Oil falls on US crude inventories, supply concerns limit damage

SINGAPORE: Oil prices eased on Wednesday after industry data showed US crude stockpiles rose more than expected, but losses were capped by supply worries. Brent crude for December delivery fell 72 cents, or 0.8%, to $92.80 a barrel by 03:30 GMT, after gaining 26 cents in the previous session.
US West Texas Intermediate (WTI) crude oil futures for December delivery fell 48 cents, or 0.6%, to $84.84, reversing gains from the previous session.
“The prospect of a global economic slowdown and tighter monetary policy have cast the specter of a supply cut in recent weeks,” ANZ Research analysts said in a note.
U.S. crude inventories rose by about 4.5 million barrels in the week ending Oct. 21, according to market sources citing data from the American Petroleum Institute, an industry group.
The figure was higher than the expectations of five analysts polled by Reuters, who on average expected an increase of about 200,000 barrels.
While rising crude inventories have raised concerns that a global recession will cut demand, continued supply constraints keep prices trading in a tight range.
Stephen Innes, managing partner at SPI Asset Management, told Reuters: “The OPEC production cuts come into effect from November and new EU sanctions on Russian oil to be implemented from December will have a positive effect (on price)”.

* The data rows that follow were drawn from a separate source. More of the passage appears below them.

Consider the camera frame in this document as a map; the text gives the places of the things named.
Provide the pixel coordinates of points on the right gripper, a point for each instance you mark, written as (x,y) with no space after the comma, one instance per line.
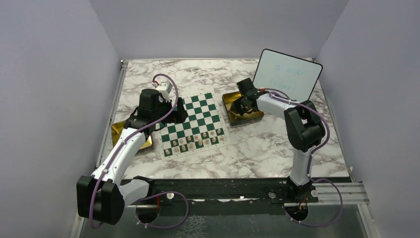
(235,107)

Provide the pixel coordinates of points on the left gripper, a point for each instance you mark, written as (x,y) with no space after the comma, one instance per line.
(178,116)

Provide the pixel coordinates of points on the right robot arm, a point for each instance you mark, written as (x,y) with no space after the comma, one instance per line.
(304,125)

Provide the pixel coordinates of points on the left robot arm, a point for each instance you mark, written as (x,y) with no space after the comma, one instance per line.
(101,196)

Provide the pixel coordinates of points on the green white chess board mat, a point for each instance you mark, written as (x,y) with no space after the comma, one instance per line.
(204,115)

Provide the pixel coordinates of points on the small whiteboard on stand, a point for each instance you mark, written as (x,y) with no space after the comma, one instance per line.
(293,76)

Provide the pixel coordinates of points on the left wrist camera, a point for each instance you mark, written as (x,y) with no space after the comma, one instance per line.
(164,88)

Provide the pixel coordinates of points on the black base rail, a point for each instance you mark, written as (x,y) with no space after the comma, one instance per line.
(245,196)

As for the wide WTI-Brent spread in recent sessions, Innes added that WTI buyers are watching for any further interference by President Joe Biden ahead of the US midterm elections on Nov. November 8
Last week, Biden announced plans to sell off the rest of the record release from the nation’s emergency oil stockpile later in the year as he tries to bring down high gasoline prices.

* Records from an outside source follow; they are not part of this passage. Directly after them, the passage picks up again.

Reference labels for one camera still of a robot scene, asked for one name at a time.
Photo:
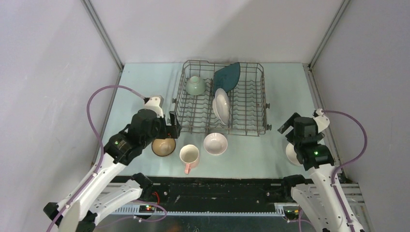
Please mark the wrist white camera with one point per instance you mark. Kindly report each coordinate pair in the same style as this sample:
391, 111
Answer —
321, 119
154, 103

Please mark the grey wire dish rack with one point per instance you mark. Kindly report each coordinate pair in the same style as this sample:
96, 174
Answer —
247, 101

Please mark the white scalloped plate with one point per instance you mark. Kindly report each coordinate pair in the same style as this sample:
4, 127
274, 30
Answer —
221, 106

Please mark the teal square plate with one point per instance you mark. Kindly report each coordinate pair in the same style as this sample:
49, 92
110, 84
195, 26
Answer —
226, 78

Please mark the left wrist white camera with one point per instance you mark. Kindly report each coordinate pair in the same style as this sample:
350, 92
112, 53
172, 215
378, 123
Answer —
154, 103

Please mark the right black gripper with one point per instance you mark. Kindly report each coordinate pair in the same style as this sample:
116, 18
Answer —
290, 122

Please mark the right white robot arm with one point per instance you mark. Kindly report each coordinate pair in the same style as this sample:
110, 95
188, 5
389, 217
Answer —
330, 211

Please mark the pink white bowl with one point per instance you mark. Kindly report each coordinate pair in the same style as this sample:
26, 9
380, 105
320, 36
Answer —
215, 144

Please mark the left controller board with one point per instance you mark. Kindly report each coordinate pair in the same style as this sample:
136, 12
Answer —
147, 209

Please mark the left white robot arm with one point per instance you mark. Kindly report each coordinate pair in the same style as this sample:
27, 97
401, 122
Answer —
82, 210

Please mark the white ceramic bowl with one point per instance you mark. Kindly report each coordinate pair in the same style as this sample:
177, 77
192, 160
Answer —
291, 155

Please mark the brown rimmed tan bowl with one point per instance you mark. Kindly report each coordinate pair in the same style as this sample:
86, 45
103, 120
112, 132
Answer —
163, 147

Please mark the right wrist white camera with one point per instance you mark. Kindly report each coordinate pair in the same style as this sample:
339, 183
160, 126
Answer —
321, 119

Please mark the pink mug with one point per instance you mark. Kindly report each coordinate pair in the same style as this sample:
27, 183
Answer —
190, 156

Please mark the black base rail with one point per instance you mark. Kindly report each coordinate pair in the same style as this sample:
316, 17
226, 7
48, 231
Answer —
220, 195

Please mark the right controller board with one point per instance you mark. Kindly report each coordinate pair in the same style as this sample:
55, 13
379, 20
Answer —
292, 214

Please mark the pale green ceramic bowl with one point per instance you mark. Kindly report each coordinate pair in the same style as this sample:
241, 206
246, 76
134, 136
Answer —
195, 86

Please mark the controller board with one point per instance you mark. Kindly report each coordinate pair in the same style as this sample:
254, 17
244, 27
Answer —
292, 214
147, 209

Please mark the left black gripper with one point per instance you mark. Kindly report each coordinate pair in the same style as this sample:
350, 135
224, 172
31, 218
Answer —
169, 131

A stronger dollar also affected the market on Wednesday. The dollar index, which measures the greenback against six major currencies, inched up 110.98 by 03:30 GMT.
A stronger dollar reduces demand for oil because it makes crude more expensive for holders of other currencies.
While opposing the recent decision by the Organization of the Petroleum Exporting Countries (OPEC) and its allies led by Russia, collectively known as OPEC+, to cut oil production, the White House on Tuesday welcomed the moves. Saudi stance to help Ukraine in its war with Russia. .
Biden, facing criticism for high inflation, has warned Saudi Arabia will face consequences if it aligns with Russia and agrees to reduce crude oil supplies.
Meanwhile, official US stockpiles data from the government’s Energy Information Administration is due on Wednesday at 1430 GMT.